Improving GAN learning dynamics for thyroid nodule segmentation | |
| Author | Alisa Kunapinun |
| Call Number | AIT Diss. no.ISE-22-01 |
| Subject(s) | Thyroid Nodule Deep learning |
| Note | A dissertation submitted in partial fulfillment of the requirements for the degree of Doctoral of Engineering of Engineering in Mechatronics |
| Publisher | Asian Institute of Technology |
| Abstract | The thyroid gland, which is responsible for secretion of critical hormones that regulate the body, is susceptible to a number of pathological conditions best diagnosed using ultrasound. A common diagnosis method involves identifying then characterizing the appearance of thyroid nodules: solid or fluid-filled lumps that could be benign or malignant. Physicians could be aided in this endeavor by an automated system to precisely identify nodules in a given ultrasound image. This thesis therefore presents a novel algorithm for segmenting thyroid nodules in ultrasound images named StableSeg GAN. The algorithm is based on the concept of image-to-image translation, which combines traditional supervised semantic segmentation with unsupervised learning using generative adversarial networks (GANs). GANs have been found to improve semantic segmentation models’ performance in specific tasks. However, GAN learning dynamics are famously unstable, oftentimes leading to mode collapse. It is well known that controlling the discriminator in a GAN to not learn too quickly often improves generator learning, making the learning smoother and avoiding mode collapse. StableSeg GANs exploit the concept of closed-loop control of the gain on the loss output of the discriminator to stabilize training. We find that gain control leads to smoother generator training and avoids the mode collapse that typically occurs when the discriminator learns too quickly relative to the generator. We also find that the combination of the supervised and unsupervised learning styles encourages both low level accuracy and high-level consistency. As a test of the concept of controlled hybrid supervised and unsupervised semantic segmentation, StableSeg GANs use DeeplabV3+ as the generator, Resnet18 as the discriminator, and PID control to stabilize the GAN learning process.

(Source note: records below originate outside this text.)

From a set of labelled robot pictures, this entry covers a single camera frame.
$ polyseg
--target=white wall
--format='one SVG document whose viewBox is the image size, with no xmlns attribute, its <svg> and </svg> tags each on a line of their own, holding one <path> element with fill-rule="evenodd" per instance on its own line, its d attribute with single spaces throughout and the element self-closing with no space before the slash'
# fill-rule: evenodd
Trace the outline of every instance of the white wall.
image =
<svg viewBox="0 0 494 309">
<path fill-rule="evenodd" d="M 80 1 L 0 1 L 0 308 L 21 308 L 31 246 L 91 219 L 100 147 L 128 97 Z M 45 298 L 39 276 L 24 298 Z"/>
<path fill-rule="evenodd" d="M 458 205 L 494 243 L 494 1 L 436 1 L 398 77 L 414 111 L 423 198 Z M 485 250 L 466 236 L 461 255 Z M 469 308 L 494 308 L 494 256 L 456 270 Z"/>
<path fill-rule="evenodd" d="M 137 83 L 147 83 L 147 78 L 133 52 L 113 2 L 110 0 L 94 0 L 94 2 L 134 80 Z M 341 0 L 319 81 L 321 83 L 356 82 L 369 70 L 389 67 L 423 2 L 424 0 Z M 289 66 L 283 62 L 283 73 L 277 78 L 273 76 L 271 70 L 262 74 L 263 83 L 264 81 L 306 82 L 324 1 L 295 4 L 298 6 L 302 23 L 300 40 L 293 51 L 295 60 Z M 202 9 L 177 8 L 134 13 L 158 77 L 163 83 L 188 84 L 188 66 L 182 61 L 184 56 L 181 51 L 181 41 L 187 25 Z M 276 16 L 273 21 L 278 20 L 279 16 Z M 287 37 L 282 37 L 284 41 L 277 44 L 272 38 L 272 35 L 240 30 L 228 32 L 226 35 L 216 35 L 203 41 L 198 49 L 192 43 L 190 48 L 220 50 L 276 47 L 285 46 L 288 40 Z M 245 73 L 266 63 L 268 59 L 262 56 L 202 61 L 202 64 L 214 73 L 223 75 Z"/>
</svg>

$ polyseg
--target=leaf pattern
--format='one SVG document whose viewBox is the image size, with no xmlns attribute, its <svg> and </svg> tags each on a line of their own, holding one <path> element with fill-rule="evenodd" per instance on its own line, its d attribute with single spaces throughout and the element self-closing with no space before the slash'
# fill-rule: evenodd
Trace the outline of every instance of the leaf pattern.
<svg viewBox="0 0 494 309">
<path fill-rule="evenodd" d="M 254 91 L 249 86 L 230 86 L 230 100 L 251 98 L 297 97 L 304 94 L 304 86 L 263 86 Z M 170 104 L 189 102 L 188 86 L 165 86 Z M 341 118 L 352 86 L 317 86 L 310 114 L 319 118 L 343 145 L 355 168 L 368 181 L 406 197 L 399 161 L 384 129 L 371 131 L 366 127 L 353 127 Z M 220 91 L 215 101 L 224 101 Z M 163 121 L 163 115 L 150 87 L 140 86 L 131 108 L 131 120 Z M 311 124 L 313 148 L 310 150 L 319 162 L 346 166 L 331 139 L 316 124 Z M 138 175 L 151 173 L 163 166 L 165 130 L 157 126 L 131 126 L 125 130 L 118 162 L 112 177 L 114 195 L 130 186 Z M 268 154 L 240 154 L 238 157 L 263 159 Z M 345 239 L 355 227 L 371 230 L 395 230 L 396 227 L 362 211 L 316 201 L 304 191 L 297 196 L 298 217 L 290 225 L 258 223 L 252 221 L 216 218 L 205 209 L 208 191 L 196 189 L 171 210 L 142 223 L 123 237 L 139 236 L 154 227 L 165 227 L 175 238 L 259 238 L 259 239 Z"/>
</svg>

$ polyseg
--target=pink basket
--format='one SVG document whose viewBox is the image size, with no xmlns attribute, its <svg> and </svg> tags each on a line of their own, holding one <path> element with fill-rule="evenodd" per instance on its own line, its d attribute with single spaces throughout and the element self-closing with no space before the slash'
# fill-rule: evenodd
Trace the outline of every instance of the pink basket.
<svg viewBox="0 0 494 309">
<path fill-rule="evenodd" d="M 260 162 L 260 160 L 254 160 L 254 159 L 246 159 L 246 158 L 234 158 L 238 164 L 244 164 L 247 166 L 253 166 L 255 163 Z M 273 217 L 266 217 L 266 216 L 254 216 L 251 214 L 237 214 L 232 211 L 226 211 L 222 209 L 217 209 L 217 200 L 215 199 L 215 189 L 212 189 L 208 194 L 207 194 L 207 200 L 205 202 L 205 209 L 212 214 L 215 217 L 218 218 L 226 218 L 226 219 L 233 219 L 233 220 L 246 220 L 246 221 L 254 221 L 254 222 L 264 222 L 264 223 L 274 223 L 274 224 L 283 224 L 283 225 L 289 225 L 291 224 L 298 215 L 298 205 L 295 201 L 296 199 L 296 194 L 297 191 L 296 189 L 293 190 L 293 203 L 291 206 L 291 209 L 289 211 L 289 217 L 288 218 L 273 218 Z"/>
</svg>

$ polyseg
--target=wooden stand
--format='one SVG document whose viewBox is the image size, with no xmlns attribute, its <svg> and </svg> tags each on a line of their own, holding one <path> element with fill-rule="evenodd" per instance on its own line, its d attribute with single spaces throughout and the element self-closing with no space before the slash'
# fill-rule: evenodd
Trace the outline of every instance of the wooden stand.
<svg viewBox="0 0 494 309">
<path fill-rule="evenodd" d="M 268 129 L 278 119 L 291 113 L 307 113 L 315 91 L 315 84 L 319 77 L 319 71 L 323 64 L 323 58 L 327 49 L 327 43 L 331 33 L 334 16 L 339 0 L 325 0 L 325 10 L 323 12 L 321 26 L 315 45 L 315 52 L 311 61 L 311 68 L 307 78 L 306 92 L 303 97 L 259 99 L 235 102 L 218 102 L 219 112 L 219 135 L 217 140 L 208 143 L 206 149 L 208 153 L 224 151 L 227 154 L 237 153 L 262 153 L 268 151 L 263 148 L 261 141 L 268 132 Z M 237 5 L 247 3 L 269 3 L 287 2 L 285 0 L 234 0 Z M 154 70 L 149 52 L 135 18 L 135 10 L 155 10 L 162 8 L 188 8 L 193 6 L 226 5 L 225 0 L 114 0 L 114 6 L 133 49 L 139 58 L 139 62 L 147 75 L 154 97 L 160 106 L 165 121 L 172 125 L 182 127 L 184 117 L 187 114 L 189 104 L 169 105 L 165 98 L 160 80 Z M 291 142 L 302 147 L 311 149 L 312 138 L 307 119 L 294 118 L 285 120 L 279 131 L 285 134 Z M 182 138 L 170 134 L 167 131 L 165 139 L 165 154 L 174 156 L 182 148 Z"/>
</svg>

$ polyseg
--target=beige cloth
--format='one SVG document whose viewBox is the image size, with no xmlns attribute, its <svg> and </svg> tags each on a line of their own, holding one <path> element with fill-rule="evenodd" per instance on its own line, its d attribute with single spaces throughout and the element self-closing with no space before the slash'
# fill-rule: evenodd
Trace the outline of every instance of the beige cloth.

The new model is superior to the state-of-the-art DeeplabV3+ in terms of intersection over union (IoU), with a mean IoU of 81.26% over a challenging test set. The results of our thyroid nodule segmentation experiments show that StableSeg GANs have flexibility to segment nodules more accurately than supervised segmentation models or uncontrolled GANs. |
| Year | 2022 |
| Type | Dissertation |
| School | School of Engineering and Technology (SET) |
| Department | Department of Industrial Systems Engineering (DISE) |
| Academic Program/FoS | Industrial Systems Engineering (ISE) |
| Chairperson(s) | Mongkol Ekpanyapong;Dittapong Songsaeng (Co-Chairperson); |
| Examination Committee(s) | Siridech Boonsang;Dailey, Matthew N.;Manukid Parnichkun;Chadaporn Keatmanee; |
| Scholarship Donor(s) | Royal Thai Government; |
| Degree | Thesis (Ph. D.) - Asian Institute of Technology, 2022 |